Принс. The Beautiful Ones. Оборвавшаяся автобиография легенды поп-музыки - страница 9
«Почему Warner Bros. никогда не думали о том, что я мог бы быть президентом лейбла?» Им и в голову не приходило, что Принс может сам руководить своими делами. «Я хочу сказать на встрече с большими руководителями в сфере звукозаписи что-то вроде: «Понятно, вы расист». Что бы ты почувствовал, если бы я сказал это тебе?» Он уставился на меня своим пытливым взглядом, который возникал, как я заметил, всякий раз, когда он начинал говорить о том, как индустрия звукозаписи относится к черным артистам.
«Можем ли мы написать книгу, которая решит проблему расизма?» – спросил он.
Прежде чем я ответил «да» или, по крайней мере, «можем попробовать», он задал еще один вопрос: «Как думаешь, что значит расизм?» В этом был риторический талант Принса – внезапная и непринужденная прямолинейность, которая заставляет тебя обращаться к темам, которые обычно считались слишком возвышенными для непринужденной беседы. Помню, как я подумал, что это был удивительно простой вопрос. Потом я понял, что должен ответить.
Задумавшись на несколько секунд, я предложил что-то вроде словарного определения расизма: дискриминация и угнетение, основанные на идее того, что чья-то раса была ниже – плюс все структурные, системные, официальные версии одного и того же. Не знаю, что он об этом подумал, но лишь слегка кивнул. Возможно, это было теоретически правильно, но это был бесхребетный, аккуратный, безопасный ответ, который имел место на собеседовании с кем угодно, но не с Принсем. Он мог бы получить аналогичный ответ и от Siri. Если бы наша книга намеревалась решить проблему расизма, его клиническая расшифровка не помогла бы.
Принс поделился некоторыми из своих самых ранних воспоминаний о расизме в Миннеаполисе. Его лучший друг детства был еврей. «Он был очень похож на тебя», – сказал он.
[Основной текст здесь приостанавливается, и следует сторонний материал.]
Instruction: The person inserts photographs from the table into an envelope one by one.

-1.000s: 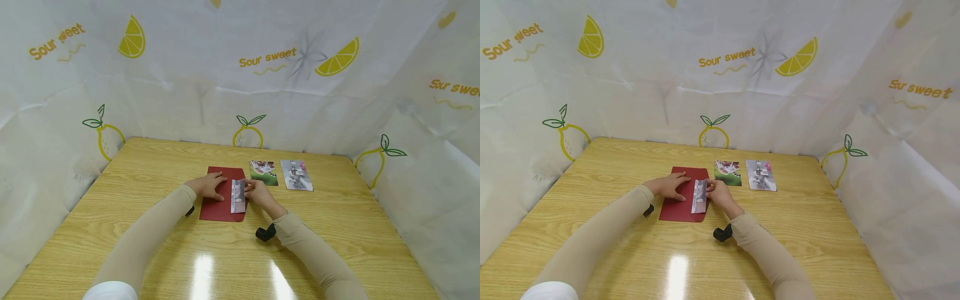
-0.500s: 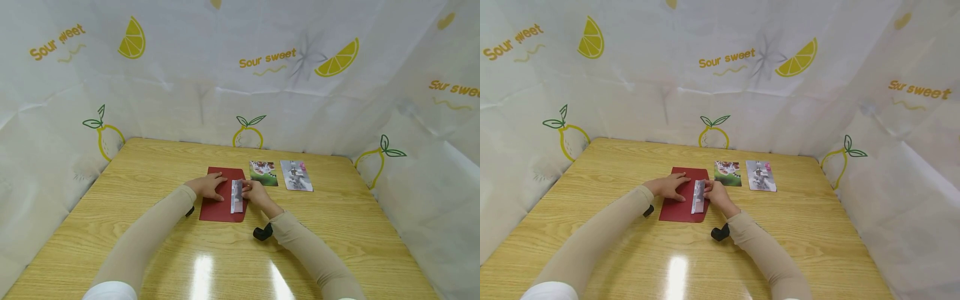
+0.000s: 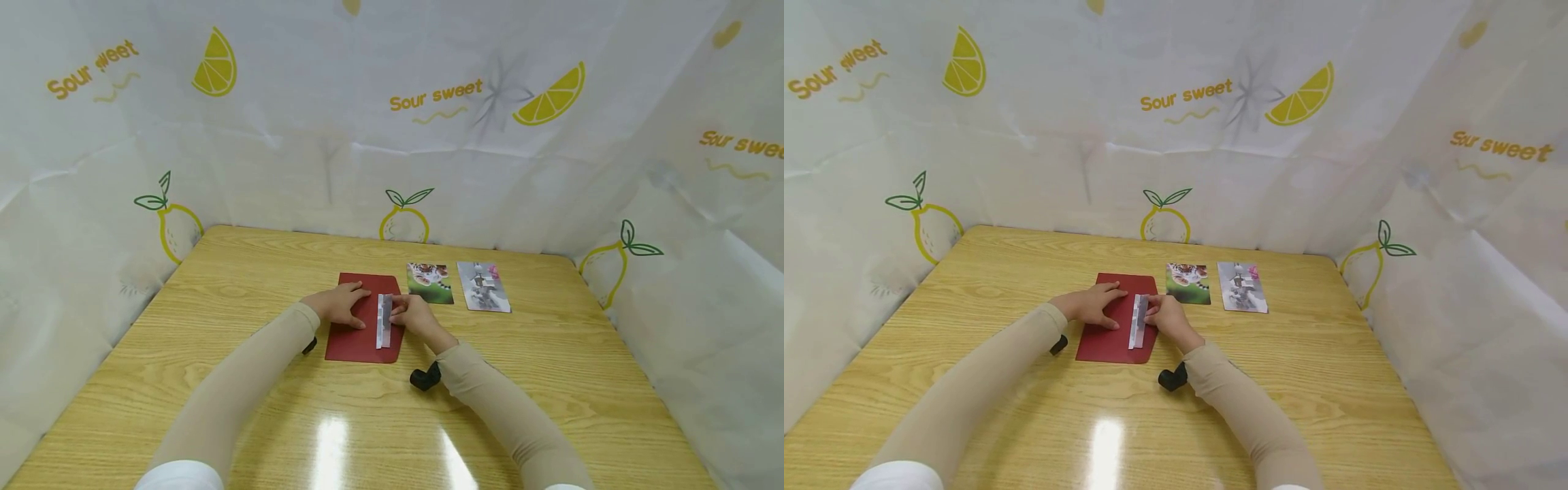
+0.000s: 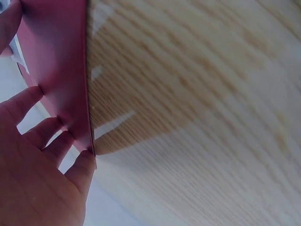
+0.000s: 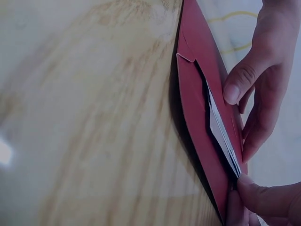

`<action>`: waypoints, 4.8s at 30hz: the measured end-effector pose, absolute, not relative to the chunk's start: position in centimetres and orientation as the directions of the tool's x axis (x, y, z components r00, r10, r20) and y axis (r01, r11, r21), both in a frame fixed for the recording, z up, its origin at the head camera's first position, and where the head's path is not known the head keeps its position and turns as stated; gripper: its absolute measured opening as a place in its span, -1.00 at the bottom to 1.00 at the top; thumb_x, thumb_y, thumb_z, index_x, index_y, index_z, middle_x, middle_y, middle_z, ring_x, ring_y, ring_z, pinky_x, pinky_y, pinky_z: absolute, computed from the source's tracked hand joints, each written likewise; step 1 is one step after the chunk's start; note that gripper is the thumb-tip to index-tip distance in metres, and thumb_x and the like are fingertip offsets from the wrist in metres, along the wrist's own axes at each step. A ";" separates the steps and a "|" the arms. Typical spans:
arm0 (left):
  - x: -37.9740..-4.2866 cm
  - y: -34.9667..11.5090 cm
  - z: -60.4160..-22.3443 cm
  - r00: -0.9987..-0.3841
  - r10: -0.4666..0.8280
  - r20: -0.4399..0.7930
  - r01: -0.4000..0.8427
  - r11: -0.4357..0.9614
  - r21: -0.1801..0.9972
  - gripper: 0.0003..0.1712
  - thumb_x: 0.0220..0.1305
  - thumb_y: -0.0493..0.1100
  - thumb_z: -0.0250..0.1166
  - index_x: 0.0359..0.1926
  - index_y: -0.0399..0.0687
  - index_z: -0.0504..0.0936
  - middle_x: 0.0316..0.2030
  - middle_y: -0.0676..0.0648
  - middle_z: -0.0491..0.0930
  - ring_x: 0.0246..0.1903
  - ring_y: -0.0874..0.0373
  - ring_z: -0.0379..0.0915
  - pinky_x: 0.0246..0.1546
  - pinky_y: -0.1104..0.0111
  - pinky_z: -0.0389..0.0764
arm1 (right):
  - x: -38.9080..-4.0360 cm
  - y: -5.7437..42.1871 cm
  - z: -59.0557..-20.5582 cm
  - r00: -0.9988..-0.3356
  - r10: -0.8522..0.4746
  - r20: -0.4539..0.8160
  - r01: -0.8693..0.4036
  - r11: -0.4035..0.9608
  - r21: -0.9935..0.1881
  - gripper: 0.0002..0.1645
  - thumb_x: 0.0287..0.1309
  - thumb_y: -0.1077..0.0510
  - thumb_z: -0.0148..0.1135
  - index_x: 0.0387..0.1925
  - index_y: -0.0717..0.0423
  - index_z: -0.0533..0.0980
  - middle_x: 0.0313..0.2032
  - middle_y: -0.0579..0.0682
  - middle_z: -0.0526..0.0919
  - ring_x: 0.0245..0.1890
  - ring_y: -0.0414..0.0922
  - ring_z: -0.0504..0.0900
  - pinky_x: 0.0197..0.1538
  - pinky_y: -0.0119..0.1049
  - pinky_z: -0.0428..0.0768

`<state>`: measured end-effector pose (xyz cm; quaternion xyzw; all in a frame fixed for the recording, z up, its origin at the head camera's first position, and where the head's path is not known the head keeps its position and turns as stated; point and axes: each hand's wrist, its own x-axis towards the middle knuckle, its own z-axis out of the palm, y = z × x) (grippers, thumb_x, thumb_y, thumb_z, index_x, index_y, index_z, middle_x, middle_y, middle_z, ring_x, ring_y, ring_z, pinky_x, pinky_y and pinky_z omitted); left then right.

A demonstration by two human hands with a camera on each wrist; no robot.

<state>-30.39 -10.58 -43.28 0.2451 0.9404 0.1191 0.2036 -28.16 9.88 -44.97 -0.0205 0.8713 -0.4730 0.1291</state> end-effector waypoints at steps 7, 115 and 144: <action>-30.4 -10.5 -43.3 -0.802 0.506 -0.318 0.412 0.853 0.321 -0.07 0.23 0.18 0.29 0.49 0.02 0.12 0.51 -0.18 -0.09 0.49 -0.10 -0.15 0.39 0.00 0.16 | -28.3 9.5 -44.9 -0.964 -0.154 -0.215 0.087 0.584 -0.807 -0.41 0.13 0.41 0.29 0.24 0.25 0.45 -0.47 0.04 0.63 -0.50 -0.26 0.52 -0.38 -0.48 0.54; -30.1 -10.7 -43.5 -0.810 0.494 -0.314 0.390 0.856 0.340 -0.07 0.23 0.18 0.30 0.50 0.07 0.10 0.52 -0.13 -0.11 0.50 -0.09 -0.17 0.37 0.01 0.21 | -31.8 31.3 -44.0 -0.937 0.166 -0.308 0.344 0.595 -0.726 -0.24 0.31 0.06 0.19 0.34 0.46 0.18 0.35 0.41 0.19 0.33 0.24 0.21 0.39 0.06 0.20; -30.3 -10.7 -43.6 -0.808 0.494 -0.320 0.388 0.856 0.342 -0.05 0.21 0.21 0.30 0.51 0.10 0.09 0.53 -0.11 -0.12 0.50 -0.08 -0.18 0.37 0.01 0.21 | -31.0 29.9 -43.8 -0.930 0.335 -0.152 0.334 0.592 -0.734 -0.61 0.26 0.29 0.13 0.06 0.47 0.41 -0.05 0.32 0.51 -0.22 -0.02 0.49 -0.21 -0.28 0.49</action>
Однажды кто-то бросил в мальчика камень – первый расистский акт, который Принс засвидетельствовал и смог вспомнить. Северный Миннеаполис был черной общиной, поэтому лишь позже, когда он и другие в его районе были переведены в преимущественно белую начальную школу, Принс впервые почувствовал расизм. Оглядываясь назад, он считал, что Миннесота в эпоху совместной перевозки белых и черных учеников в школу и из школы на автобусах была не более просвещенной, чем сегрегационная Алабама; он язвительно пел об этом в песне 1992 года The Sacrifice of Victor.
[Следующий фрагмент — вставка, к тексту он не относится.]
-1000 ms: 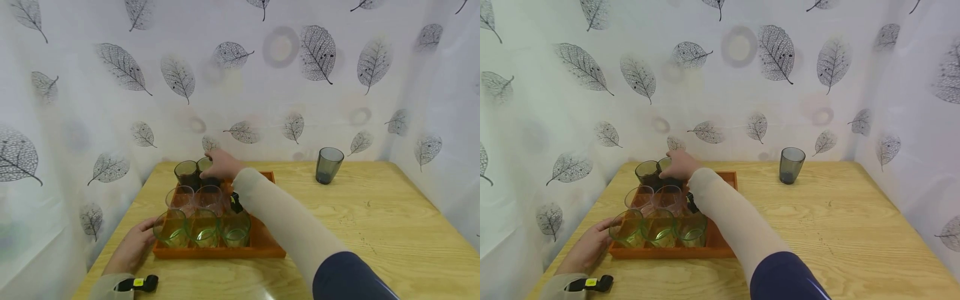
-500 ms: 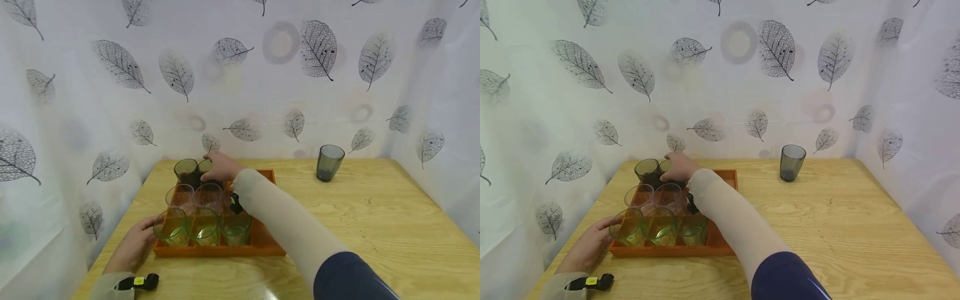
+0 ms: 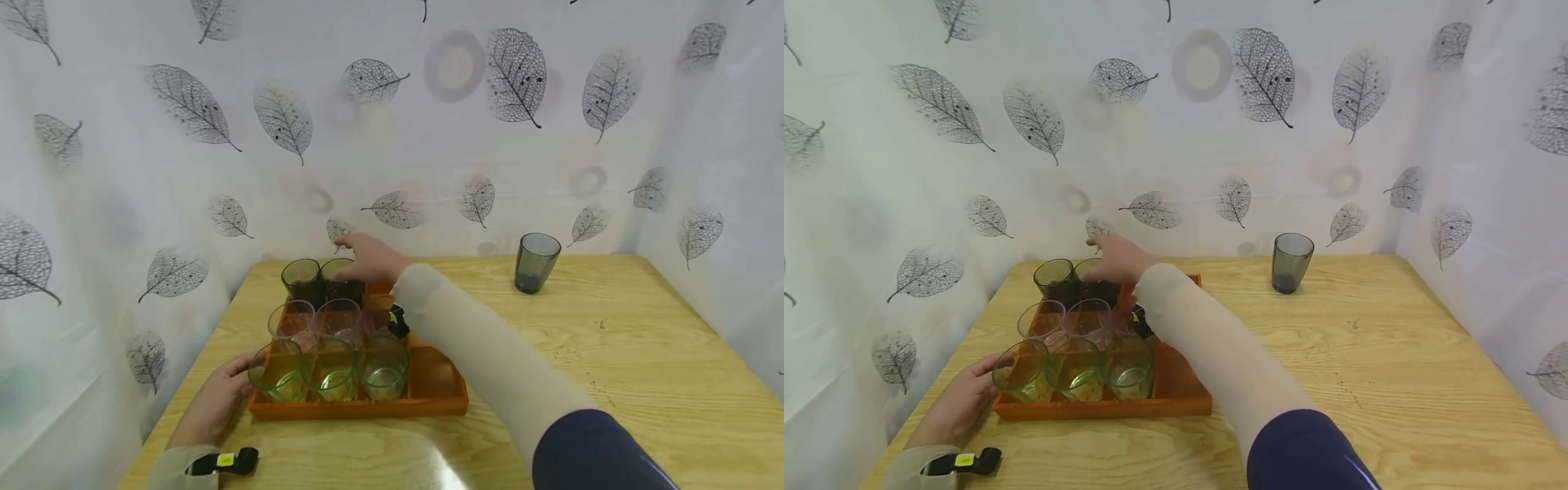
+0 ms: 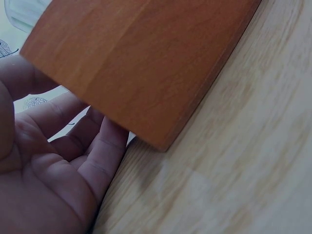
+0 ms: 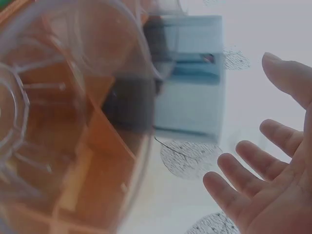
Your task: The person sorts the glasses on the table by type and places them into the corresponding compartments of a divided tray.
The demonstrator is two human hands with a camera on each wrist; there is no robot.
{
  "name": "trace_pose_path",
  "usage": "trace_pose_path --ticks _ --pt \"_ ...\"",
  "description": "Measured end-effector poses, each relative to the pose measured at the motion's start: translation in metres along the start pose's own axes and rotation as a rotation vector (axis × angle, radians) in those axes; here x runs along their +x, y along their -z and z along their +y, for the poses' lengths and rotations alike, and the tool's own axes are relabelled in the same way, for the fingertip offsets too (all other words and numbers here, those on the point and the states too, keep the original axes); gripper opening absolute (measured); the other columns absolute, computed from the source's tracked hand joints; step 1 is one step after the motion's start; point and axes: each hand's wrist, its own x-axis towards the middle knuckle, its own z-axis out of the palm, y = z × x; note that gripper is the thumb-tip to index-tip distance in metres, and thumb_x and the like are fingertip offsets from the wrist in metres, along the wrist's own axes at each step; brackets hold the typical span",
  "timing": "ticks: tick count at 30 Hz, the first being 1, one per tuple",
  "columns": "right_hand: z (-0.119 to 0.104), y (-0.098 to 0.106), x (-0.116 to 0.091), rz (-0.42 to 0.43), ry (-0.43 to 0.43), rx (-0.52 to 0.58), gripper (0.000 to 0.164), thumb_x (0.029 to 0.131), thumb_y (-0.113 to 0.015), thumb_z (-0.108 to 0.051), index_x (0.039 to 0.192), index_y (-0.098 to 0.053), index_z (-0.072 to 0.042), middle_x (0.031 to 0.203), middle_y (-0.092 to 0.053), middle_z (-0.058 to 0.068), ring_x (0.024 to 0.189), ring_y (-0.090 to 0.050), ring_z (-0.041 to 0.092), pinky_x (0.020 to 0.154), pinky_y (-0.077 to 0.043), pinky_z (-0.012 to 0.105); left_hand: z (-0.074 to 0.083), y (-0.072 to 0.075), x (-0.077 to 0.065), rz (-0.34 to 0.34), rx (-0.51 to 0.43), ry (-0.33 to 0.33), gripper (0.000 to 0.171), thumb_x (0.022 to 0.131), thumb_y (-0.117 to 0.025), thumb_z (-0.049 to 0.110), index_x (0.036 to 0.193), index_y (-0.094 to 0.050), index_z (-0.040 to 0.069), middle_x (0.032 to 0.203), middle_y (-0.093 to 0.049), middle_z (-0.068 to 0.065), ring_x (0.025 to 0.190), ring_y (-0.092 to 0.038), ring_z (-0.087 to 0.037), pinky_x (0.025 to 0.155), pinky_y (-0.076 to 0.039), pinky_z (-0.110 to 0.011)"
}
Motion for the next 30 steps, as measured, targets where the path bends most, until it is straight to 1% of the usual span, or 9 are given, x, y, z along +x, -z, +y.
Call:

«Я ходил в школу с богатыми детьми, – сказал он мне, – которым не нравилось мое присутствие там». Когда один из них назвал его негром, Принс врезал ему. «Мне показалось, что я должен это сделать. К счастью, тот парень убежал в слезах. Но если бы разразилась драка – то к чему бы она привела? Где бы она закончилась? Откуда ты знаешь, когда действительно нужно драться?»
Эти вопросы становились все более запутанными по мере того, как расизм принимал коварные формы и скрытые обличья. «Я имею в виду, что всякая жизнь имеет значение, и ты видишь в этом иронию», – сказал он, ссылаясь на антислоган Black Lives Matter, который в данный момент находил некоторый шанс на успех. Я согласился. Это потеряло смысл.
«Буду честен, я не думаю, что ты сможешь написать книгу», – Принс сказал мне об этом в какой-то момент. Он считал, что мне нужно больше знать о расизме, чтобы прочувствовать его. И, возвращаясь к стилю, он говорил о хип-хопе и о том, как он трансформирует слова. Он берет белый язык – «ваш язык» – и делает его чем-то, что белые люди не могут понять. Майлз Дэвис, напомнил он мне, верил только в две категории мышления: правду и белую чушь.
И все же чуть позже, когда мы обсуждали многочисленные формы господства музыкальной индустрии над артистами, я сказал нечто такое, что его воодушевило. Мне хотелось знать, каков его интерес к изданию книги, учитывая, что музыкальный бизнес смоделировал себя на книгоиздании. Контракты, авансы, гонорары, разделение доходов, авторские права: большая часть укоренившегося подхода к интеллектуальной собственности, который он ненавидел в звукозаписывающих компаниях, берет свое начало у книгоиздателей. Его лицо просияло. «Я уже вижу, как печатаю это, – сказал он, изображая клавиатуру. – “Возможно, вам интересно, почему я работаю с…”».